In brief, the UK’s rules on advance corporation tax (ACT – abolished in 1999) were blatantly discriminatory – a UK parent company receiving a dividend from a UK subsidiary did not suffer tax on the dividend, whereas a dividend from a foreign subsidiary was taxable.
This breached two of the fundamental freedoms guaranteed by the EU Treaty, so the law was invalid. Taxpayers should not suffer from invalid laws, and if they do, they are supposed to have an effective remedy. Once the ACT position was confirmed by the European Court of Justice, UK law was changed, but companies that had suffered tax under the invalid rules (all of them UK companies) claimed refunds.
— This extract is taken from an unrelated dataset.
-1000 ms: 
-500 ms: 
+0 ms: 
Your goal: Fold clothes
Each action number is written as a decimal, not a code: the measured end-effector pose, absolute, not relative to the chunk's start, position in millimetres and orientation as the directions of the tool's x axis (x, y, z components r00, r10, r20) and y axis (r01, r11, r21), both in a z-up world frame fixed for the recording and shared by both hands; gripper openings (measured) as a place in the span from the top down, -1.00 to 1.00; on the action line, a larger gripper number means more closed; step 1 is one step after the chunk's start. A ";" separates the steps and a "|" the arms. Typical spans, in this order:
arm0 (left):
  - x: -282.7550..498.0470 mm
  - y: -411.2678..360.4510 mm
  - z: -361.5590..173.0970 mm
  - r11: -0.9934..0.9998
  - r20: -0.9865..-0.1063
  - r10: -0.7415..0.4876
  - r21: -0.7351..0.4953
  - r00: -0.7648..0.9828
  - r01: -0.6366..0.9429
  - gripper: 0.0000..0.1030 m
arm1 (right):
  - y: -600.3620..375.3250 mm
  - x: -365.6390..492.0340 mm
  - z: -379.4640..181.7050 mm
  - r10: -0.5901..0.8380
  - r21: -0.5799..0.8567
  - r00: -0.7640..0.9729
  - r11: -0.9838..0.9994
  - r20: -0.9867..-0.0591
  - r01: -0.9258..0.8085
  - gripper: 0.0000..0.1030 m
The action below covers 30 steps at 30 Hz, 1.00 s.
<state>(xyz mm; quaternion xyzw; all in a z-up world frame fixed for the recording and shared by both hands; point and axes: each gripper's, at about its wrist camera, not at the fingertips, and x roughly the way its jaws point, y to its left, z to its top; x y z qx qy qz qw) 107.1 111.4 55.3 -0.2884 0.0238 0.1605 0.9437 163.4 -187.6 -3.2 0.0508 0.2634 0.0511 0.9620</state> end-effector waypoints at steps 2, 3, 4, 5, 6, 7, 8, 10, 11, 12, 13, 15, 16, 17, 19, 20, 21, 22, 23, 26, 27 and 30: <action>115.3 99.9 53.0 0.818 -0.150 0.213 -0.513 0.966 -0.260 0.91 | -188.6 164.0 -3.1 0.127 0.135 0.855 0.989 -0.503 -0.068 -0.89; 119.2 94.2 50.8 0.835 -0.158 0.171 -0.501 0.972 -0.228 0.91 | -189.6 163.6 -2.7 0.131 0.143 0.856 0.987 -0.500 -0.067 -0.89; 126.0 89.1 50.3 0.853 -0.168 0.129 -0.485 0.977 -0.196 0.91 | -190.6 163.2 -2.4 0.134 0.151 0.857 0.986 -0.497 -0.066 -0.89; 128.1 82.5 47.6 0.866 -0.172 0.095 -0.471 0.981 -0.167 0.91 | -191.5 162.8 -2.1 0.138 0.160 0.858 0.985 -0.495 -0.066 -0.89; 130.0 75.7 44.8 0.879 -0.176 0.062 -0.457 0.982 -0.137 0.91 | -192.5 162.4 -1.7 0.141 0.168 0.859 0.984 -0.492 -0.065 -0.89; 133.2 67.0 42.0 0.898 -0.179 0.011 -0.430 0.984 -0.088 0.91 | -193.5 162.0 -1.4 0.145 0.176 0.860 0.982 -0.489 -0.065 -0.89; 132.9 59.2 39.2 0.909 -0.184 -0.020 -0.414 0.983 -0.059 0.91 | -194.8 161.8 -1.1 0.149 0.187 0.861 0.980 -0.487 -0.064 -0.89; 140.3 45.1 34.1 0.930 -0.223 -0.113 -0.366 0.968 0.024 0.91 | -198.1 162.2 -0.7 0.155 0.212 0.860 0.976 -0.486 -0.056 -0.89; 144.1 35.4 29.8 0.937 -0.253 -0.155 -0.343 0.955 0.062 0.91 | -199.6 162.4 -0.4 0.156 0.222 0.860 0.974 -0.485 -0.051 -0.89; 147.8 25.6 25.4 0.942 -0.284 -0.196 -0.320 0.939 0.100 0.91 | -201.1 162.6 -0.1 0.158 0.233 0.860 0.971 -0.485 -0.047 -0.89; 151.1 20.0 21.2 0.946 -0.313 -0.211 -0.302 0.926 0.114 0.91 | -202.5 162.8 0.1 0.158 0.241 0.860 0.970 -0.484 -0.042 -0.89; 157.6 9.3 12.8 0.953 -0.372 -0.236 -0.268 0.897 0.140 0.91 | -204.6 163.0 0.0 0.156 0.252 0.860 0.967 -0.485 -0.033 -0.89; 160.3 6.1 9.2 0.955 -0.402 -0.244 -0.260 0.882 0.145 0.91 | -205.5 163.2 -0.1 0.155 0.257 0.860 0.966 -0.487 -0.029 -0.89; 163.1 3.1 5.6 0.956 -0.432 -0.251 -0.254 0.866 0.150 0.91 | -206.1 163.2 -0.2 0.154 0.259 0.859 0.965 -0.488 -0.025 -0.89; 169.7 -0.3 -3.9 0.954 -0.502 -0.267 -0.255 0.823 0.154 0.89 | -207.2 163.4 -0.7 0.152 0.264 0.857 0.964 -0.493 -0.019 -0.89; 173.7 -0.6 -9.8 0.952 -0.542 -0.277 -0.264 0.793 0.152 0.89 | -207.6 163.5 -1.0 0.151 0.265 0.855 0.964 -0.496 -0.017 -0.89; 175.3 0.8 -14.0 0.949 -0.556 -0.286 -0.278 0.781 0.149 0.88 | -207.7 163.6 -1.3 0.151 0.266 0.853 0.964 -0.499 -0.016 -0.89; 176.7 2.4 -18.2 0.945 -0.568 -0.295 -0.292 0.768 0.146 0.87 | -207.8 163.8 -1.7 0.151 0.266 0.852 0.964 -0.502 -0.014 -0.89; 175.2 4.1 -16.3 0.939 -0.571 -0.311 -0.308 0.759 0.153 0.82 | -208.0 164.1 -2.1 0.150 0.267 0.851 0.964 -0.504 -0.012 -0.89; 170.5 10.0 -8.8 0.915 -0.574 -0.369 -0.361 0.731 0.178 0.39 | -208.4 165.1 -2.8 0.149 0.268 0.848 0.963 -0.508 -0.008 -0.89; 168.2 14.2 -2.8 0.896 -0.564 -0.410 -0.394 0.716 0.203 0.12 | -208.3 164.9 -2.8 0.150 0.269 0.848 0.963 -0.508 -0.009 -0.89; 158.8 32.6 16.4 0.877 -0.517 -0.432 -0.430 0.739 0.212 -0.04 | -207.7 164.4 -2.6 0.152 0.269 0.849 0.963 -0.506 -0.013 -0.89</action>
The problem was that it took so long for the argument to wend its way through the legal process that many companies had their claims refused by HMRC on the grounds that they were submitted too late. HMRC originally argued that the tax should only be repaid if a valid claim was made within six years of the original tax payment, but some of those who had suffered from the bad law did not know within that timescale that they could claim.
They argued that, in a fair system, they should have six years from the point at which it was clear that they had paid tax by mistake. The taxpayer eventually won that argument in the House of Lords as long ago as 2006, but UK law had, by then, already been changed in September 2003 to block subsequent claims made on that basis.
No allowance was made in that change for any transitional period, which would have been fair and reasonable, but would have cost the Exchequer a significant amount, and the new law was challenged by a group litigation order in October 2003, which has taken until now to be settled.
Serious negative consequences for Exchequer
The FII GLO case challenged the fairness of the new law, and argued that it was also equally incompatible with European law, which guarantees everyone effective legal protection of their treaty rights, so claims should not have been barred with retrospective effect.
The Court of Justice ruled last week that the UK law change in 2003 was forbidden by EU law, so the Inland Revenue had charged tax without lawful parliamentary authority and should repay it. You can’t charge tax unless the law says it’s due, and having done so, you can’t refuse to refund it simply because the taxpayer has taken too long to reclaim it.
The courts were told in 2008 that some £5bn could be at stake. That will now be nearer £6bn, as interest will have been accruing over the five intervening years. If lawmakers and their officials had taken more careful notice of our European obligations, the ACT rules would have been fixed sooner and there would have been no need to try to block refunds to avoid the serious negative consequences for the Exchequer.